Wearing a pink dress, an Italian baby girl who received eight new organs in a single transplant operation cried and cooed yesterday as her mother held her in her arms.

"Her biggest feeling is happiness," said a doctor who was translating for Monica Di Matteo, 39, mother of Alessia, seven-and-a-half months. On her daughter's future, the mother was "hoping for a normal life." Alessia, of Genoa, was born with congenital smooth muscle disorder, which prevented normal function of her stomach, intestines and kidneys. The condition is fatal if untreated.

She underwent an operation six weeks ago at Jackson Memorial Hospital, in Miami, Florida, in which received a new liver, stomach, pancreas, small intestine, large intestine, spleen and two kidneys. Dr Andreas Tzakis, the lead surgeon, said the organs were taken from the same donor and transplanted together.

Dr Tzakis said doctors would be cautious with Alessia during her first year after the surgery. She is expected to remain in Miami for several weeks under observation.

"We are not at ease at all about the baby's condition and we're going to be quite nervous for the first year," Dr Tzakis said yesterday.

A transplant team from the University of Miami performed the 12-hour operation on 31 January, when Alessia was six months old.

The transplant was a record for the hospital, which is one of the leading centres for "multi-visceral" operations, having done nearly 100 in the last 10 years, Dr Tzakis said. More than 80 per cent of patients survive the first year after the surgery, he said.
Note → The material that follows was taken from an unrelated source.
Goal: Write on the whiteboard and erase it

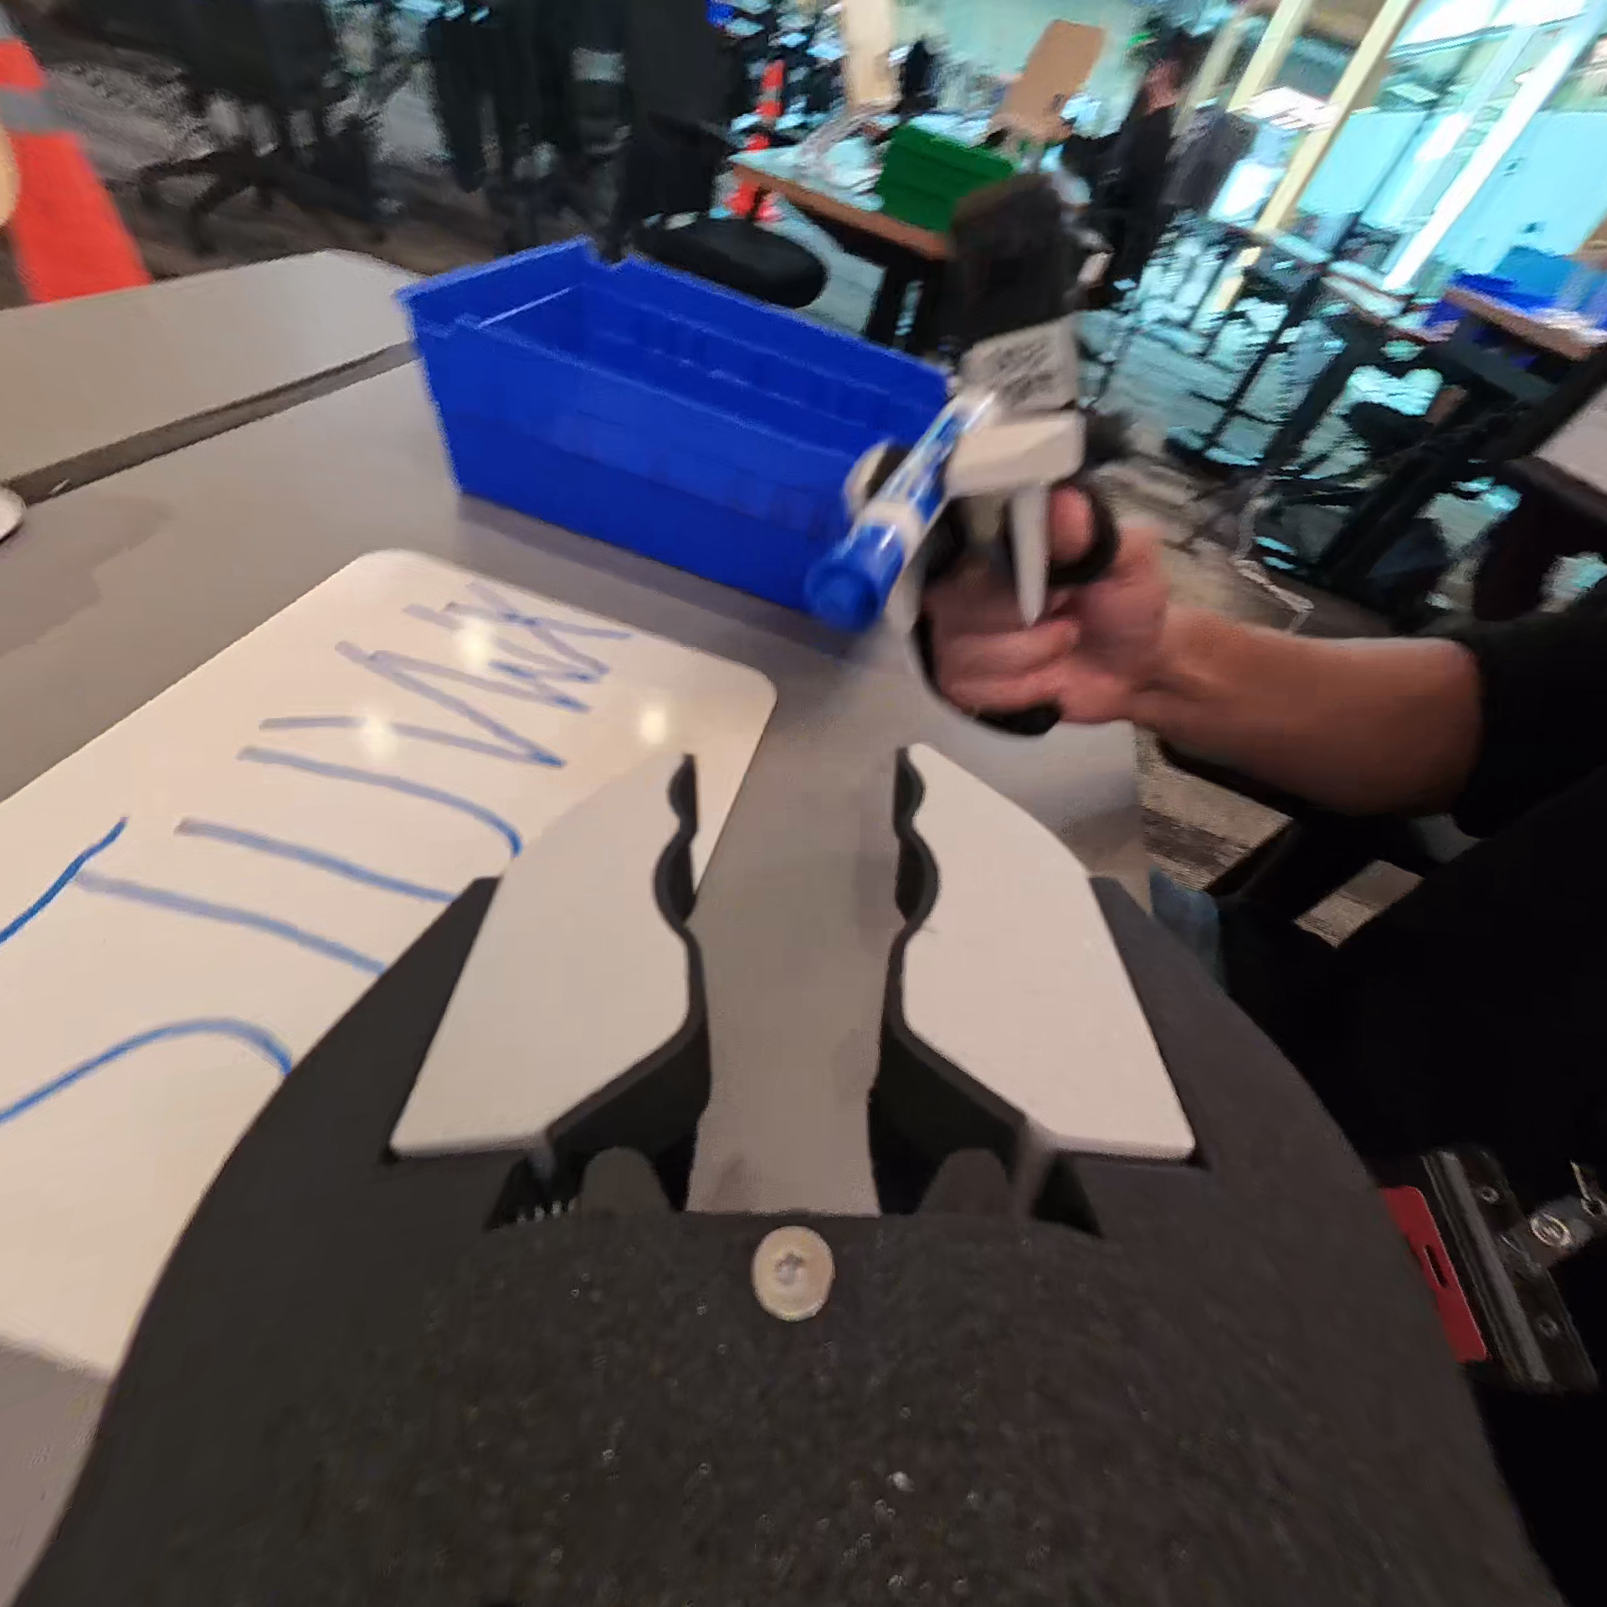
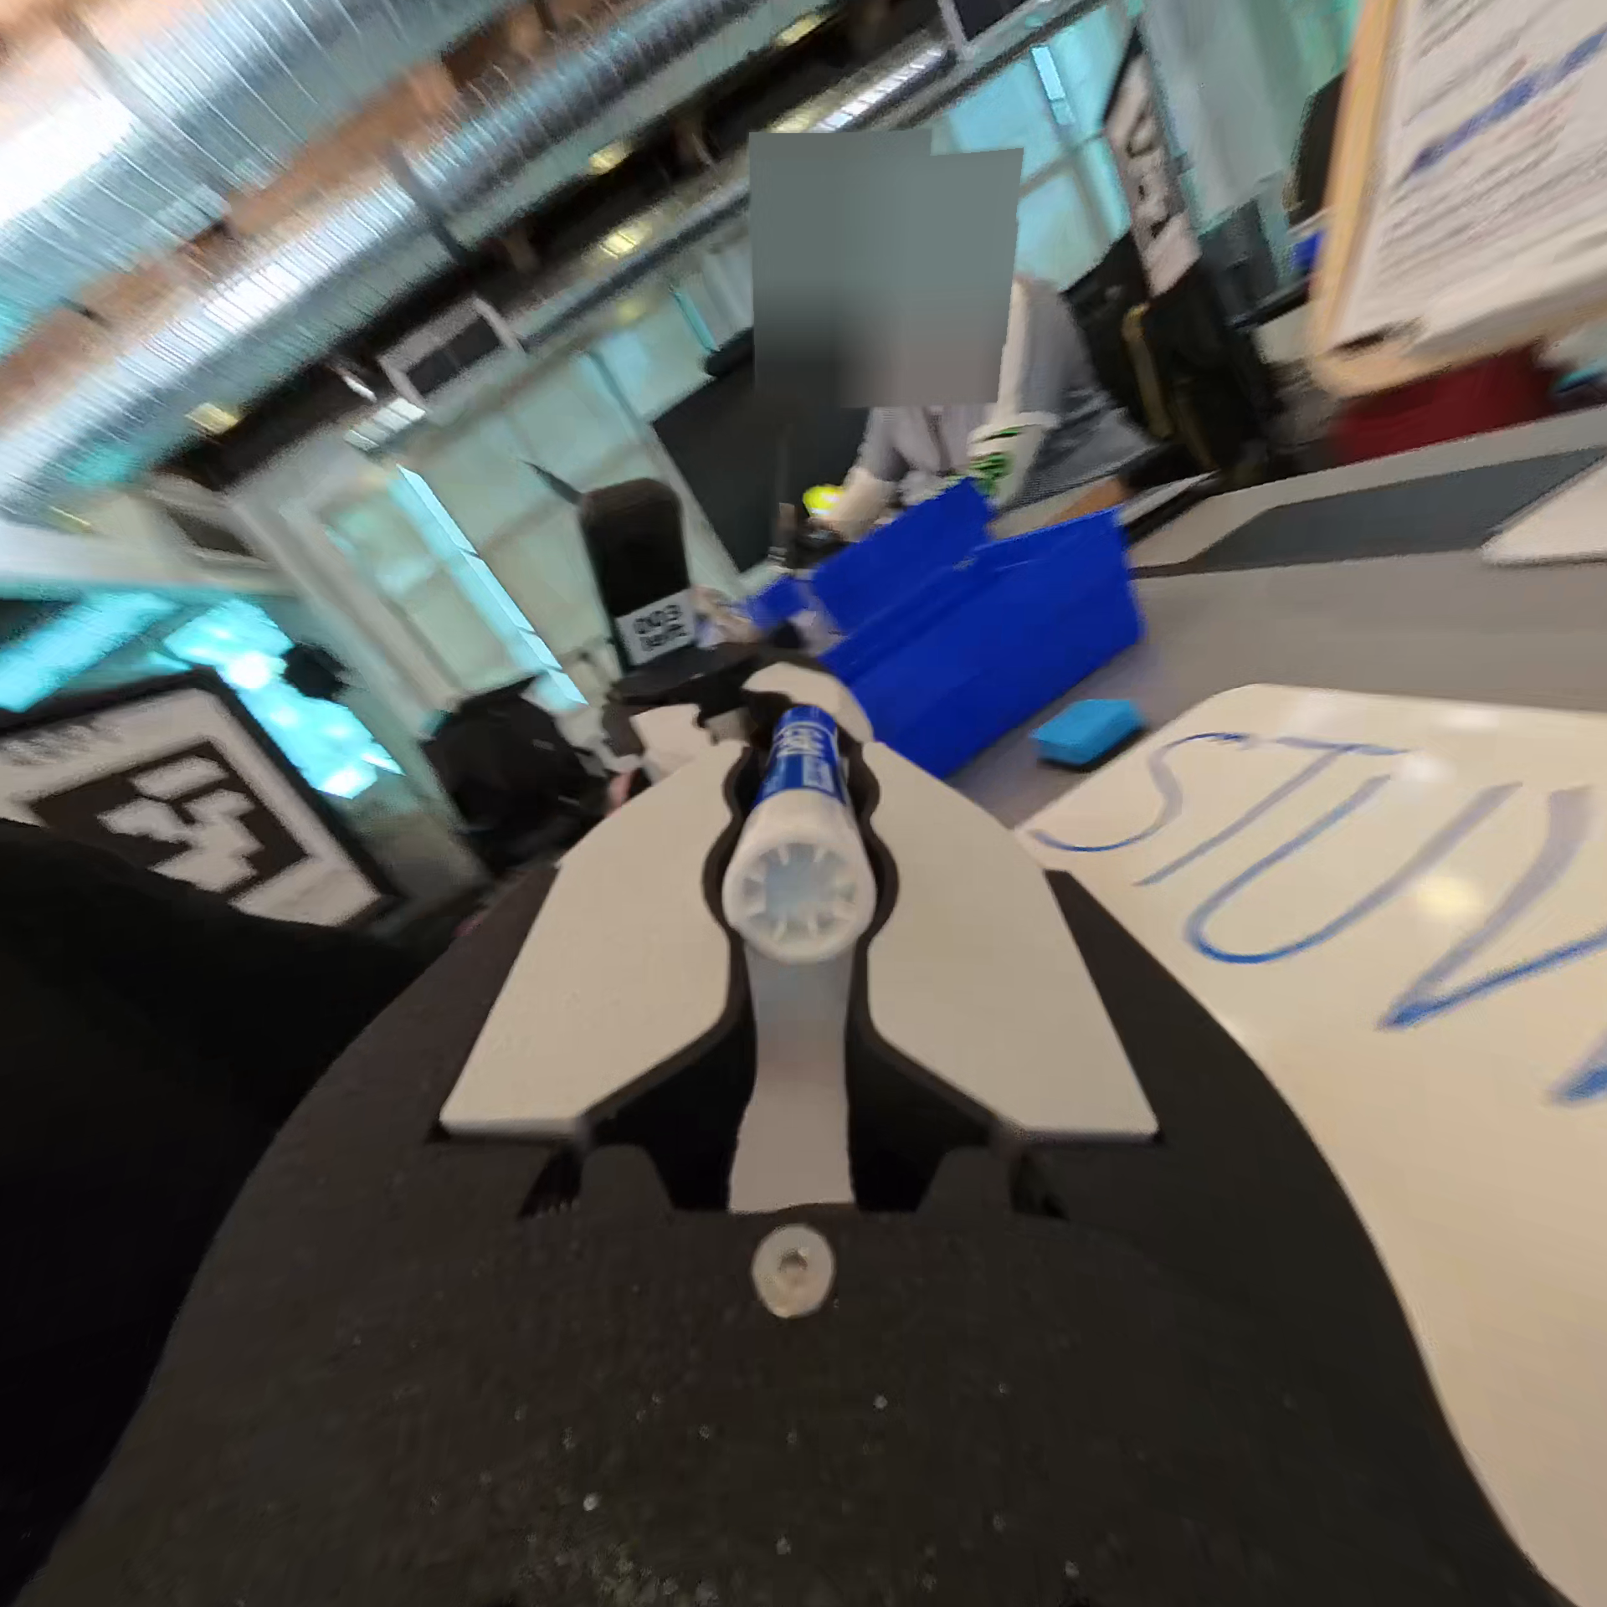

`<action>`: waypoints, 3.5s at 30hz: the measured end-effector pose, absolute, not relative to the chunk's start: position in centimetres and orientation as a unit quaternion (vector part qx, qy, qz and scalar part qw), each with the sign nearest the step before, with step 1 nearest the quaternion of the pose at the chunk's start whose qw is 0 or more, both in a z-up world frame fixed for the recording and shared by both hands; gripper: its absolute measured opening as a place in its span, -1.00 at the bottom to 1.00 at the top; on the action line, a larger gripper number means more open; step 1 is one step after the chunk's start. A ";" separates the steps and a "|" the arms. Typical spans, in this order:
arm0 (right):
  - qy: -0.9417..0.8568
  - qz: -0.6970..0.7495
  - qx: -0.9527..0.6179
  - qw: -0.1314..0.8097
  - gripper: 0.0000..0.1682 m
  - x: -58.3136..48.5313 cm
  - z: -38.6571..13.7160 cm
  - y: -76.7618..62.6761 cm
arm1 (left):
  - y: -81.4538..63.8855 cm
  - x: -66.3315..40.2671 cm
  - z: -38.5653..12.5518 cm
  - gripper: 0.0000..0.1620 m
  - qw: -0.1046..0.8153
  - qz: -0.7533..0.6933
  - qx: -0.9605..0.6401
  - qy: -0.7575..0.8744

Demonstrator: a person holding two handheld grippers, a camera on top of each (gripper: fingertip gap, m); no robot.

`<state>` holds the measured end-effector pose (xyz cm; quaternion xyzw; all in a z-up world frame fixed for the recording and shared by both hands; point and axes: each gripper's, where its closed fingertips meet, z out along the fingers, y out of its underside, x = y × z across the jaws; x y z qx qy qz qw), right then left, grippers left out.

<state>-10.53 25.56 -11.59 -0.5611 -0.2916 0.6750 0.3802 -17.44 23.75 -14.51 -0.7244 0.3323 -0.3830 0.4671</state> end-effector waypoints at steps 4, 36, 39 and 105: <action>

Officials said the previous record-holder for a multiple organ transplant was another Italian baby, Eugenia Borgo, who had a seven-organ transplant in 1997. The girl is now in grade school and healthy, Dr Tzakis said.

Before the transplants, Alessia was hospital-bound with multiple infections. She now weighs about 5.8kg (13 pounds) and is fed through a tube, but is out of the intensive care unit, Dr Tzakis said.

Doctors are monitoring her intestines, which are most likely to develop infections.